The samples were characterized by Scanning electron microscope(SEM),x-ray diffraction(XRD),Fourier transform infrared(FT-IR)and UV-Visible(UV-Vis)spectroscopy.SEM was used to study the morphologhy of the samples. SEM images of Zno nanorods showed that the Zno nanorods were 50 nm in diameter and uniform.To investigate the phase consisting of the samples, XRD analysis was performed, the XRD pattern of the samples showed that in nanocomposites, the Zno was crystallized in the Wurtzite structure and grown in the direction of the plane (0 0 2) and also showed the disappearance of nitrogen doped graphene peaks.It is due to the low diffraction of graphene doped with nitrogen on Zno nanorods.

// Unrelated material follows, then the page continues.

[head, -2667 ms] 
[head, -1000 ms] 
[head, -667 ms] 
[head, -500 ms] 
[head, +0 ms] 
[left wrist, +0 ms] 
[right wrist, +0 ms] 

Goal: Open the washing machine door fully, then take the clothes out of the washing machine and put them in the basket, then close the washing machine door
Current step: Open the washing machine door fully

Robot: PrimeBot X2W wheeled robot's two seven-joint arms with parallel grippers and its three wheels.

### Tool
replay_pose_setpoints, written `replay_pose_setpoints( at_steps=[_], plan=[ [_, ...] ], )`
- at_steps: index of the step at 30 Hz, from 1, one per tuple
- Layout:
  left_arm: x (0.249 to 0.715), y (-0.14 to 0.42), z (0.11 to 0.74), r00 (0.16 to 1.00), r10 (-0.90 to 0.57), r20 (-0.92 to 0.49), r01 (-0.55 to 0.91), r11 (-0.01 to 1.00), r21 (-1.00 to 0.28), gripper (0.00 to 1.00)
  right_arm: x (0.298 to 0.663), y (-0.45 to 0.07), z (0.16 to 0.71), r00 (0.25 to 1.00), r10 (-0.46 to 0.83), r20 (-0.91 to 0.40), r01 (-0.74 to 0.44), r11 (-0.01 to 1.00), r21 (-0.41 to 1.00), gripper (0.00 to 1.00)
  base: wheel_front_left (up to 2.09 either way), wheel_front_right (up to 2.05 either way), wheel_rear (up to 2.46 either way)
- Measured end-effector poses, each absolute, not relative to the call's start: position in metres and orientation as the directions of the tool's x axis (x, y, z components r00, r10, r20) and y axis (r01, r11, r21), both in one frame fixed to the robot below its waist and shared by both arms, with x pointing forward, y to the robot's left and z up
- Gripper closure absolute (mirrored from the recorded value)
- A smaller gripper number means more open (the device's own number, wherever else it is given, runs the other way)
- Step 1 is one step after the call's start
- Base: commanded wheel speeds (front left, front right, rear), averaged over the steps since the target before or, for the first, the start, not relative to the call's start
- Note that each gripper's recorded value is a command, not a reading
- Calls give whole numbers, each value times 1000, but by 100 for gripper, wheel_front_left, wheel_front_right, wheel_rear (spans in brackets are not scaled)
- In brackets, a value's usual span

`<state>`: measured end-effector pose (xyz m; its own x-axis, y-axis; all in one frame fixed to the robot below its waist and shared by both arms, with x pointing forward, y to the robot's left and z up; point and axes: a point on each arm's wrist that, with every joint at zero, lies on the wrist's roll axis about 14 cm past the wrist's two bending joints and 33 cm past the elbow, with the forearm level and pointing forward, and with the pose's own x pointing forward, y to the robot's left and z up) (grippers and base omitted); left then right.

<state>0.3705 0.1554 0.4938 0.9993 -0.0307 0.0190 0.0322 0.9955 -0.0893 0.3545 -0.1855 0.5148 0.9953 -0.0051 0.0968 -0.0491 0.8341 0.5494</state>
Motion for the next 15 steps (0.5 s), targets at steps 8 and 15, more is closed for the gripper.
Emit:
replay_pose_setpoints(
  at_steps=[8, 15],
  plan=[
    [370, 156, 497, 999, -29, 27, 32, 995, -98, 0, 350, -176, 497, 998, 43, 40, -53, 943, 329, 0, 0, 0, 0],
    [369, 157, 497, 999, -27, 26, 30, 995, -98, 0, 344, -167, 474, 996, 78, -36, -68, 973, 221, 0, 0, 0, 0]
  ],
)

FT-IR spectroscopy was carried out to investigate the reduction of graphene oxide and the addition of nitrogen to the graphene, showing observations of reduced graphene oxide and graphene doping to nitrogen.UV-VIS spectroscopy was performed to investigate the photocatalytic properties of the synthesized nanocomposites. The UV-VIS spectra analysis showed that composites with varying percentages of nitrogen doped graphene, nitrogen impregnated 6%, 4%, and 2%, compared with Zno nanorods, degraded the crystal violet by 75%, 77%, and 79%, compared to catalyst Zno nanorods with 69% degradation, respectively. Improved the photocatalytic degradation process of Zno nanorods and showed the highest photocatalytic degradation among the synthesized samples of %2NG-ZnO nanorods after 120 minutes under visible light irradiation.